Esta evolución empieza a dibujar un nuevo mapa de oportunidades para las empresas y para el mercado inmobiliario vinculado al turismo. Frente a la madurez de algunos destinos tradicionales, numerosas regiones todavía cuentan con capacidad adicional de crecimiento, un menor grado de madurez turística y un creciente atractivo para modelos turísticos ligados a experiencias de proximidad, naturaleza y menor masificación.
Un turismo más distribuido, según BBVA
“El gasto turístico total aumentó un 6,8% en Semana Santa con respecto al mismo periodo del año pasado. El turismo nacional se mostró más dinámico que el extranjero, tanto dentro como fuera de España. Algunas regiones del norte y del centro lideraron el avance, mientras que las islas se quedaron en la cola”, según detalla el informe de BBVA Research.
La evolución observada por BBVA Research refleja un mayor dinamismo turístico en destinos secundarios y provincias del interior, con impacto sobre actividades vinculadas al alojamiento, la restauración y el ocio turístico. Desde una perspectiva empresarial e inmobiliaria, esta evolución podría favorecer nuevos proyectos hoteleros y turísticos, especialmente en destinos menos masificados y ligados a naturaleza, bienestar y larga estancia.
Además, el mayor dinamismo del turismo nacional está ampliando el impacto económico del sector sobre un número cada vez mayor de territorios. Este fenómeno impulsa nuevas necesidades de inversión en infraestructuras, movilidad, comercio y servicios, al tiempo que favorece el tejido empresarial local.

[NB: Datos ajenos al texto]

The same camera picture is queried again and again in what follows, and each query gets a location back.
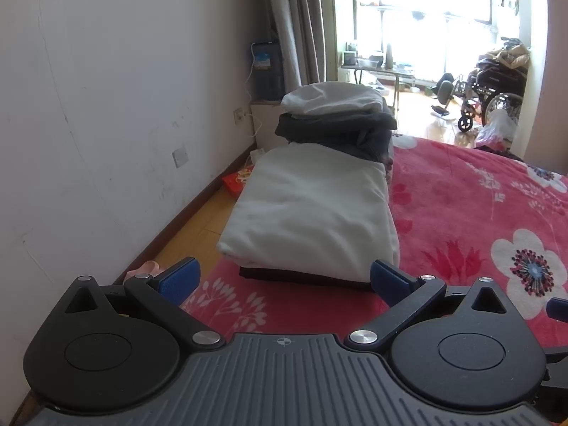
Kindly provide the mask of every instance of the gray curtain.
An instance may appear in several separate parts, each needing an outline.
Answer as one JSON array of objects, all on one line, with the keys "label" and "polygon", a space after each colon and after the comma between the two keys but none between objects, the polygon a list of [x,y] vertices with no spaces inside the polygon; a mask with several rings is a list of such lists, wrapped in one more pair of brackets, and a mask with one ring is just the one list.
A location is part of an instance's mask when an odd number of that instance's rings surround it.
[{"label": "gray curtain", "polygon": [[286,91],[326,79],[320,0],[270,0],[282,58]]}]

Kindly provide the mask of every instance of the red box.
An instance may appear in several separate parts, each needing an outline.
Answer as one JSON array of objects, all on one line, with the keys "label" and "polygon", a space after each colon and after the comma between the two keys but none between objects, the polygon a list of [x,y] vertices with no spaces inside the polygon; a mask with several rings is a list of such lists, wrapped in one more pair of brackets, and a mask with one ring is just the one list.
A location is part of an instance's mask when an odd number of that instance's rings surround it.
[{"label": "red box", "polygon": [[235,197],[236,199],[239,198],[241,195],[242,190],[245,187],[246,181],[251,176],[252,168],[254,165],[246,166],[242,170],[237,171],[236,173],[228,174],[227,176],[222,177],[223,185],[229,191],[229,193]]}]

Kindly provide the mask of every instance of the plastic container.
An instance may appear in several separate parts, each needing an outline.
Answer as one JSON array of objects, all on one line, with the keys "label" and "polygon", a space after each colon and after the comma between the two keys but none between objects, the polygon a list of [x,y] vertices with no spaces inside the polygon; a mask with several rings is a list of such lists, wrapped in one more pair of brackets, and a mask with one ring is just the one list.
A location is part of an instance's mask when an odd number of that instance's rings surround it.
[{"label": "plastic container", "polygon": [[286,94],[280,44],[277,41],[255,43],[252,52],[253,98],[256,101],[280,101]]}]

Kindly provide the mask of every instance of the baseboard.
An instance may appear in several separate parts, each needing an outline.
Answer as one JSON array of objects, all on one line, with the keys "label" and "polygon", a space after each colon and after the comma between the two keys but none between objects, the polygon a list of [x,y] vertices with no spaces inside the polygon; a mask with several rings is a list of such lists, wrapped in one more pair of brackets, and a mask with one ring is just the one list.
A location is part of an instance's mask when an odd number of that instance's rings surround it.
[{"label": "baseboard", "polygon": [[9,426],[23,426],[40,411],[44,404],[33,396],[32,391],[29,391],[16,413],[13,414]]},{"label": "baseboard", "polygon": [[115,280],[115,284],[122,283],[124,280],[124,276],[126,272],[138,269],[142,264],[146,261],[153,260],[158,253],[164,249],[164,247],[168,244],[168,242],[177,234],[180,229],[188,222],[191,217],[197,213],[197,211],[205,205],[205,202],[209,200],[215,192],[217,192],[221,185],[223,184],[221,178],[226,176],[227,174],[234,173],[242,168],[245,164],[246,159],[248,158],[251,151],[256,149],[256,143],[251,145],[245,152],[240,154],[234,162],[229,165],[225,171],[223,171],[219,176],[217,176],[209,185],[203,189],[197,197],[195,197],[191,202],[187,204],[187,206],[180,211],[180,213],[174,217],[170,221],[170,223],[163,228],[163,230],[157,234],[154,240],[150,242],[150,244],[144,248],[144,251],[140,253],[137,258],[130,263],[130,266],[121,273],[120,277]]}]

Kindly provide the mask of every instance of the plastic bag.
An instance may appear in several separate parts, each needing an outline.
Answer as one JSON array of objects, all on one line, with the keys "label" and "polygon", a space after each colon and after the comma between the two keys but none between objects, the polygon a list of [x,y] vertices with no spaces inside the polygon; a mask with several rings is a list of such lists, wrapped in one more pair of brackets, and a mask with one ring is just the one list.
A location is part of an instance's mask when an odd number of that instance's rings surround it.
[{"label": "plastic bag", "polygon": [[506,151],[513,142],[516,130],[517,124],[506,110],[494,110],[489,115],[489,123],[477,135],[475,147],[487,146],[494,151]]}]

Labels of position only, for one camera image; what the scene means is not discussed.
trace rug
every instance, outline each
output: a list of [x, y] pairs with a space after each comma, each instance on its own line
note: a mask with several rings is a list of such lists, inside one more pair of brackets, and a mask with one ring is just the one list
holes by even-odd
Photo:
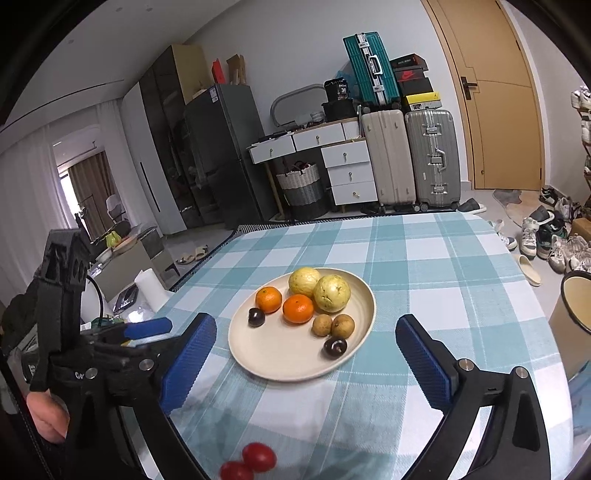
[[507, 217], [518, 226], [540, 205], [544, 206], [539, 199], [540, 192], [533, 190], [496, 189], [492, 196], [505, 209]]

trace checkered tablecloth
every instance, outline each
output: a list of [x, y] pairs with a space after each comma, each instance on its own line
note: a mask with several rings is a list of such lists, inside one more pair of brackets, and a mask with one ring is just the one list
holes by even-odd
[[[230, 319], [266, 282], [305, 265], [362, 277], [377, 302], [374, 329], [350, 361], [323, 378], [255, 378], [229, 352]], [[526, 367], [544, 414], [553, 478], [568, 471], [571, 407], [556, 344], [532, 288], [479, 217], [427, 213], [248, 233], [220, 249], [158, 316], [179, 333], [197, 312], [216, 318], [217, 342], [171, 418], [212, 478], [246, 444], [262, 442], [278, 464], [261, 480], [400, 479], [441, 419], [396, 345], [394, 326], [404, 313], [480, 369]], [[451, 478], [466, 473], [488, 414], [481, 409]]]

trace red cherry tomato
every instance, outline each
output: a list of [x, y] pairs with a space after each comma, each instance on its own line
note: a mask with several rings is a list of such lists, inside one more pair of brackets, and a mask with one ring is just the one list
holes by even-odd
[[242, 450], [244, 463], [255, 472], [268, 472], [277, 464], [277, 455], [263, 443], [249, 443]]
[[242, 462], [226, 462], [220, 468], [222, 480], [254, 480], [255, 474]]

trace curtain
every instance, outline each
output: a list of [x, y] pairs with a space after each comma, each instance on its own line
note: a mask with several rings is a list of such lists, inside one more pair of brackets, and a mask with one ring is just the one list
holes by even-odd
[[158, 225], [129, 153], [117, 100], [98, 104], [96, 112], [111, 174], [131, 225]]
[[105, 152], [71, 166], [68, 175], [78, 204], [86, 208], [84, 220], [90, 238], [94, 240], [113, 226], [106, 201], [115, 193], [115, 183]]
[[36, 130], [0, 154], [0, 301], [23, 293], [51, 229], [76, 228], [47, 138]]

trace orange
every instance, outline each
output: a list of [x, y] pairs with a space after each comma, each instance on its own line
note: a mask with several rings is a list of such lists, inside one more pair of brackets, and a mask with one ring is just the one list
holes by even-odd
[[305, 295], [292, 295], [283, 304], [283, 316], [291, 323], [308, 322], [312, 315], [314, 315], [314, 304]]
[[279, 310], [283, 296], [275, 287], [263, 287], [256, 293], [255, 303], [265, 313]]

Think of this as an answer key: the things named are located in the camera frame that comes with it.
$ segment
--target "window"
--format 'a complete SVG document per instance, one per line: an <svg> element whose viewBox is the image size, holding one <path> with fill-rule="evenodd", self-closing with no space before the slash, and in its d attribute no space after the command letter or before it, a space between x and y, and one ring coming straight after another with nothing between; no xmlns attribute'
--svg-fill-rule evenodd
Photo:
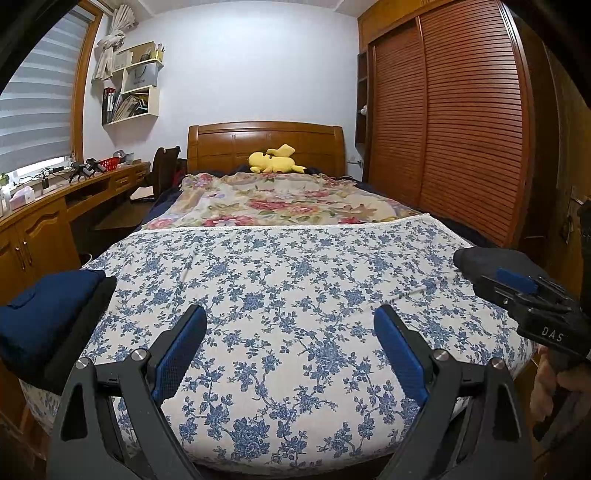
<svg viewBox="0 0 591 480"><path fill-rule="evenodd" d="M30 173L36 173L38 171L43 170L44 168L49 167L57 167L62 165L66 161L66 157L58 157L58 158L50 158L49 160L40 161L34 163L33 165L28 165L23 168L17 168L17 175L19 177L24 177Z"/></svg>
<svg viewBox="0 0 591 480"><path fill-rule="evenodd" d="M35 46L0 95L0 172L18 170L22 176L20 171L28 166L37 171L33 164L68 157L73 151L73 105L78 103L82 111L74 93L83 50L90 57L85 44L96 20L94 13L74 7Z"/></svg>

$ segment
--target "wooden window frame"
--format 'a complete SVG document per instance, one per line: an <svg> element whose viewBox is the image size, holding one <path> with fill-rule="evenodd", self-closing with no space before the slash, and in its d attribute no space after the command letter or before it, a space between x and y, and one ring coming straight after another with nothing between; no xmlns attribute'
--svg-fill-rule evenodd
<svg viewBox="0 0 591 480"><path fill-rule="evenodd" d="M83 149L83 120L84 120L84 96L86 92L86 78L88 76L88 65L95 45L96 33L99 30L100 21L103 18L103 11L88 0L81 0L78 6L90 12L95 19L86 30L84 42L80 49L76 74L74 76L74 90L72 92L72 109L70 113L70 147L76 155L76 161L84 162Z"/></svg>

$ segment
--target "metal screw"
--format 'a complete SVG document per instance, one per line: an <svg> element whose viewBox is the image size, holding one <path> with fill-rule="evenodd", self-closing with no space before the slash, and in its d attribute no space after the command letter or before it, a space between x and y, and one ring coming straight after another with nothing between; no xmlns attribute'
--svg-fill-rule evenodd
<svg viewBox="0 0 591 480"><path fill-rule="evenodd" d="M134 359L136 362L143 360L144 358L146 358L147 355L148 352L143 348L138 348L137 350L131 352L131 358Z"/></svg>
<svg viewBox="0 0 591 480"><path fill-rule="evenodd" d="M449 353L440 348L433 351L433 356L435 357L435 360L439 360L440 362L445 362L449 359Z"/></svg>
<svg viewBox="0 0 591 480"><path fill-rule="evenodd" d="M505 368L505 362L497 357L493 357L491 360L492 366L498 370L503 370Z"/></svg>
<svg viewBox="0 0 591 480"><path fill-rule="evenodd" d="M88 367L89 363L90 363L90 360L88 360L85 356L83 356L82 358L79 358L78 360L76 360L76 368L78 370L82 370L83 368Z"/></svg>

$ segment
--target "white shelf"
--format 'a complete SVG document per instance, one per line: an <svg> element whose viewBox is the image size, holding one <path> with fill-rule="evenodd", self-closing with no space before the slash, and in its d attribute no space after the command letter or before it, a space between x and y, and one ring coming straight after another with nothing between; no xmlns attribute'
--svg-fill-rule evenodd
<svg viewBox="0 0 591 480"><path fill-rule="evenodd" d="M128 95L130 93L142 93L142 92L150 92L150 87L152 88L156 88L153 85L147 85L145 87L137 87L137 88L133 88L131 90L126 90L124 92L121 92L121 95Z"/></svg>
<svg viewBox="0 0 591 480"><path fill-rule="evenodd" d="M158 64L158 70L161 69L162 67L164 67L164 63L162 63L159 59L149 59L149 60L144 60L144 61L139 61L137 63L132 63L131 65L127 65L121 69L117 69L117 70L113 70L113 75L115 73L119 73L122 72L126 69L133 69L136 67L141 67L142 65L146 65L148 63L157 63Z"/></svg>
<svg viewBox="0 0 591 480"><path fill-rule="evenodd" d="M148 111L146 113L140 113L139 115L129 116L127 118L122 118L121 120L115 120L114 122L110 122L107 125L115 125L121 122L125 122L126 120L131 120L132 118L139 118L140 116L154 116L157 117L160 112L160 92L158 91L158 87L154 87L152 85L148 85L147 87L136 88L134 90L129 90L128 92L124 93L138 93L140 90L144 92L148 92Z"/></svg>
<svg viewBox="0 0 591 480"><path fill-rule="evenodd" d="M154 115L153 113L150 112L146 112L146 113L141 113L139 115L134 115L134 116L129 116L127 118L122 118L121 120L116 120L114 122L111 122L110 124L105 124L103 125L104 127L108 127L109 125L115 125L115 124L120 124L121 122L125 122L127 120L132 120L134 118L140 118L142 116L153 116L153 117L157 117L158 115Z"/></svg>

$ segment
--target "sliding wardrobe door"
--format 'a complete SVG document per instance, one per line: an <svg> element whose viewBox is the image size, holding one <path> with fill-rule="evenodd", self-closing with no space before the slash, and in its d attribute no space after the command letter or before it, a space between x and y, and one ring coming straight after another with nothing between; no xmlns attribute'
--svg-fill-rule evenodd
<svg viewBox="0 0 591 480"><path fill-rule="evenodd" d="M374 113L369 182L416 206L421 191L426 107L425 62L417 23L394 30L374 47Z"/></svg>
<svg viewBox="0 0 591 480"><path fill-rule="evenodd" d="M501 9L465 0L421 15L428 113L419 205L506 246L518 229L530 139L512 21Z"/></svg>

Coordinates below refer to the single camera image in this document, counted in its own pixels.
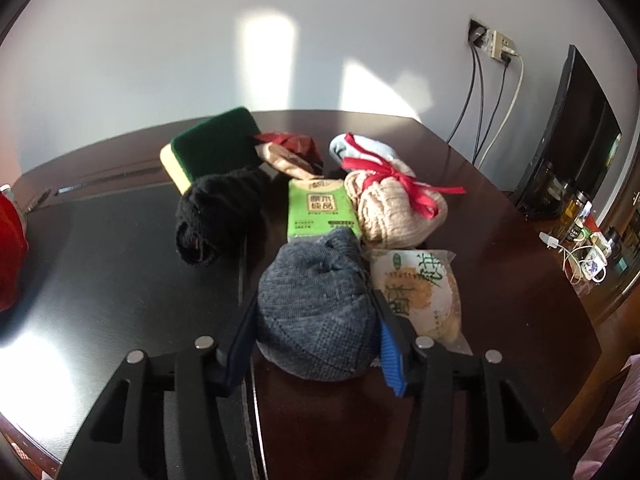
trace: tv screen
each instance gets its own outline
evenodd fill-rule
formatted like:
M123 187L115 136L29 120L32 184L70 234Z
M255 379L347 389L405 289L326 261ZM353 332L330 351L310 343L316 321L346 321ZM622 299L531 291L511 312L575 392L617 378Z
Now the tv screen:
M569 46L545 133L512 200L532 218L553 218L574 190L593 201L619 142L620 127L598 80Z

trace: green tissue pack
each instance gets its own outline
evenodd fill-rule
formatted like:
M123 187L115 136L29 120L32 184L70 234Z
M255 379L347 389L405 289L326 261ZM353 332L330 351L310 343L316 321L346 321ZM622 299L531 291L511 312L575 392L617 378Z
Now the green tissue pack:
M362 234L343 180L289 181L289 242L313 241L338 227Z

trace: wall socket
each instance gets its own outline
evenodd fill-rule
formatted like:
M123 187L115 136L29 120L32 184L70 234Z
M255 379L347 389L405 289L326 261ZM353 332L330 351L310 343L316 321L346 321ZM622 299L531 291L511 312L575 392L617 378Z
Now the wall socket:
M478 30L479 27L484 28L486 32L482 36L477 37L478 34L476 33L476 30ZM500 61L501 63L504 63L504 60L501 57L503 47L515 50L515 46L511 38L508 38L499 30L495 30L475 18L469 19L467 37L471 39L474 45L485 54L496 61Z

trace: white mug
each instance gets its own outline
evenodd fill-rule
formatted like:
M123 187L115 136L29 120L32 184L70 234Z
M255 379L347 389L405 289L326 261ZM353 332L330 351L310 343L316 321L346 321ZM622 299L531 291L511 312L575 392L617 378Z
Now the white mug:
M607 275L607 269L605 269L607 265L607 258L604 253L596 246L593 246L587 257L580 262L580 268L582 269L582 275L587 280L592 280L595 283L600 283L604 280L604 277ZM596 276L603 271L603 275L601 278L596 278Z

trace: metal rivet
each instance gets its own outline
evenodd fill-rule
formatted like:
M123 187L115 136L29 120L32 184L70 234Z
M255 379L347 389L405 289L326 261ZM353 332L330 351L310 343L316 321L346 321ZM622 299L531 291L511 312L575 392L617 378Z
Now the metal rivet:
M210 335L201 335L196 339L196 348L198 350L204 350L213 346L213 338Z
M428 348L433 348L433 345L435 345L435 341L431 339L428 335L421 335L415 338L415 345L418 348L426 350Z
M145 353L142 350L132 350L127 354L127 363L134 365L142 361L145 358Z
M484 358L492 365L497 365L502 361L502 354L497 350L487 350L484 354Z

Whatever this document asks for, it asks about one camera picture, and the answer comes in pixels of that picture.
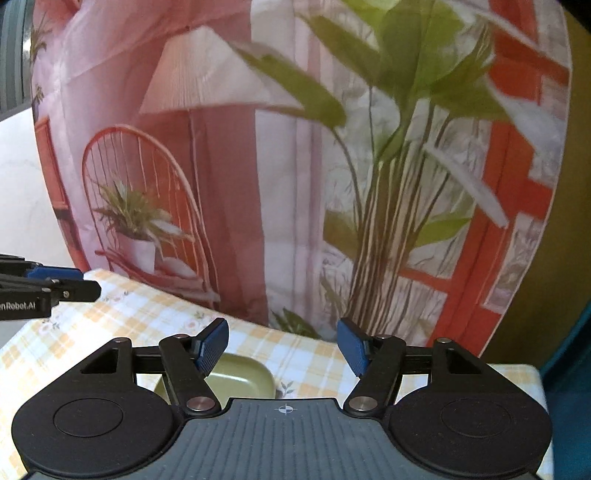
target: circular cover
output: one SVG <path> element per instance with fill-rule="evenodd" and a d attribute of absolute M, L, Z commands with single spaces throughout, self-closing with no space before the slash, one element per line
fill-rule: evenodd
<path fill-rule="evenodd" d="M 12 422 L 28 470 L 60 478 L 102 478 L 156 455 L 174 433 L 170 406 L 141 387 L 131 392 L 40 392 Z"/>
<path fill-rule="evenodd" d="M 521 394 L 458 394 L 421 388 L 392 411 L 403 453 L 446 475 L 507 478 L 537 469 L 551 438 L 547 413 Z"/>
<path fill-rule="evenodd" d="M 67 403 L 53 418 L 53 424 L 73 437 L 91 438 L 109 433 L 123 420 L 117 403 L 102 398 L 83 398 Z"/>

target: textured grip surface
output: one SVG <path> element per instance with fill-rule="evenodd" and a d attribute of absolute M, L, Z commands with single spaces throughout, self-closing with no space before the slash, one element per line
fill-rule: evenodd
<path fill-rule="evenodd" d="M 327 399 L 234 400 L 219 417 L 190 420 L 162 457 L 120 478 L 444 480 L 400 454 L 378 422 Z"/>
<path fill-rule="evenodd" d="M 229 336 L 230 329 L 228 323 L 224 321 L 203 341 L 199 358 L 197 358 L 197 368 L 203 375 L 208 376 L 212 372 L 228 346 Z"/>
<path fill-rule="evenodd" d="M 349 367 L 357 377 L 361 377 L 368 369 L 369 359 L 365 355 L 363 340 L 357 337 L 345 322 L 339 322 L 336 326 L 337 345 L 347 360 Z"/>
<path fill-rule="evenodd" d="M 59 280 L 84 280 L 84 274 L 77 268 L 35 267 L 29 270 L 25 277 L 45 280 L 57 278 Z"/>

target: potted plant
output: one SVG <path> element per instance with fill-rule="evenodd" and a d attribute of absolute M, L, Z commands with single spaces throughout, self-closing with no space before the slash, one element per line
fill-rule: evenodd
<path fill-rule="evenodd" d="M 114 180 L 112 187 L 98 186 L 105 205 L 94 211 L 108 222 L 107 232 L 115 230 L 120 253 L 140 270 L 154 273 L 156 251 L 162 256 L 162 242 L 194 241 L 171 223 L 170 213 L 154 207 L 144 192 L 132 190 L 120 180 Z"/>

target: plaid tablecloth
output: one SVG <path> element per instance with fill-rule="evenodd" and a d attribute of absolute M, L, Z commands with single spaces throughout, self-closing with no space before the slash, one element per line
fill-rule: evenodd
<path fill-rule="evenodd" d="M 25 469 L 12 442 L 14 414 L 31 396 L 114 337 L 135 346 L 156 345 L 175 333 L 195 335 L 219 314 L 114 273 L 96 270 L 86 278 L 103 289 L 93 304 L 56 307 L 51 319 L 32 320 L 0 349 L 0 479 L 18 480 Z M 229 353 L 249 356 L 273 374 L 277 396 L 334 397 L 342 406 L 357 382 L 335 344 L 299 337 L 224 316 L 230 324 Z M 545 406 L 540 376 L 528 365 L 494 367 Z M 138 383 L 153 389 L 156 375 Z M 426 375 L 404 377 L 398 398 L 426 385 Z M 551 480 L 551 449 L 538 471 Z"/>

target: yellow tray
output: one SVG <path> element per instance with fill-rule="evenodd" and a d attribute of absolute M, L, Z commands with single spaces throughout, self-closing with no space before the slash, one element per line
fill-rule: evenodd
<path fill-rule="evenodd" d="M 230 398 L 275 398 L 275 380 L 260 362 L 245 356 L 224 353 L 205 379 L 222 405 Z M 164 383 L 159 380 L 154 391 L 170 403 Z"/>

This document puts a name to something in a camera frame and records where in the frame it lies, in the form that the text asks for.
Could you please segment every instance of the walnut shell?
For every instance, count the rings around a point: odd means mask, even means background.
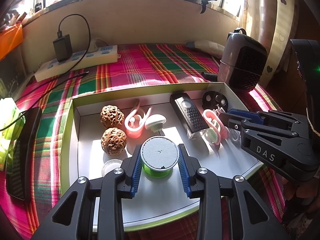
[[[107,129],[101,138],[102,149],[110,156],[120,155],[126,145],[127,136],[118,128]]]
[[[116,106],[105,106],[101,111],[100,119],[106,129],[111,127],[120,129],[124,122],[124,114]]]

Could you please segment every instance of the white power strip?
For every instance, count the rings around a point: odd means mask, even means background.
[[[54,59],[44,63],[35,73],[36,80],[39,82],[44,79],[65,73],[77,63],[84,53],[85,51],[74,53],[70,59],[66,61],[58,62],[57,59]],[[87,53],[82,61],[72,70],[118,62],[118,58],[120,57],[121,56],[118,55],[118,46],[115,45],[102,47],[96,52]]]

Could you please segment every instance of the orange bag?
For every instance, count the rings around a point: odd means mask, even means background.
[[[22,24],[18,23],[0,33],[0,60],[23,42]]]

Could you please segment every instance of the metal bolt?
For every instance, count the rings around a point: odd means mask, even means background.
[[[86,177],[80,177],[77,181],[78,181],[79,184],[82,184],[82,183],[85,183],[87,181],[87,178]]]
[[[113,170],[113,173],[114,174],[121,174],[123,172],[123,169],[121,169],[121,168],[115,168],[114,170]]]
[[[208,173],[208,170],[206,168],[199,168],[198,172],[201,174],[206,174],[206,173]]]
[[[237,182],[243,182],[243,181],[244,181],[244,178],[243,178],[241,175],[237,175],[237,176],[235,176],[235,180],[236,180]]]

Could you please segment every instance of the black disc with magnets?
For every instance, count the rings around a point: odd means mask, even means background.
[[[227,98],[219,92],[208,91],[204,93],[202,97],[202,108],[206,109],[218,109],[222,107],[225,112],[228,111],[228,100]]]

Frente al avance de nuevos destinos turísticos, algunos mercados tradicionalmente líderes comienzan a mostrar señales de normalización tras varios años de fuerte expansión. Canarias registró una caída del gasto turístico extranjero en el primer cuatrimestre, mientras Baleares, Madrid y determinados destinos urbanos redujeron dinamismo respecto a ejercicios anteriores.
La combinación de mayores costes, saturación turística y cambios en los patrones de demanda apunta hacia un modelo turístico más diversificado territorialmente y con un impacto económico cada vez más transversal.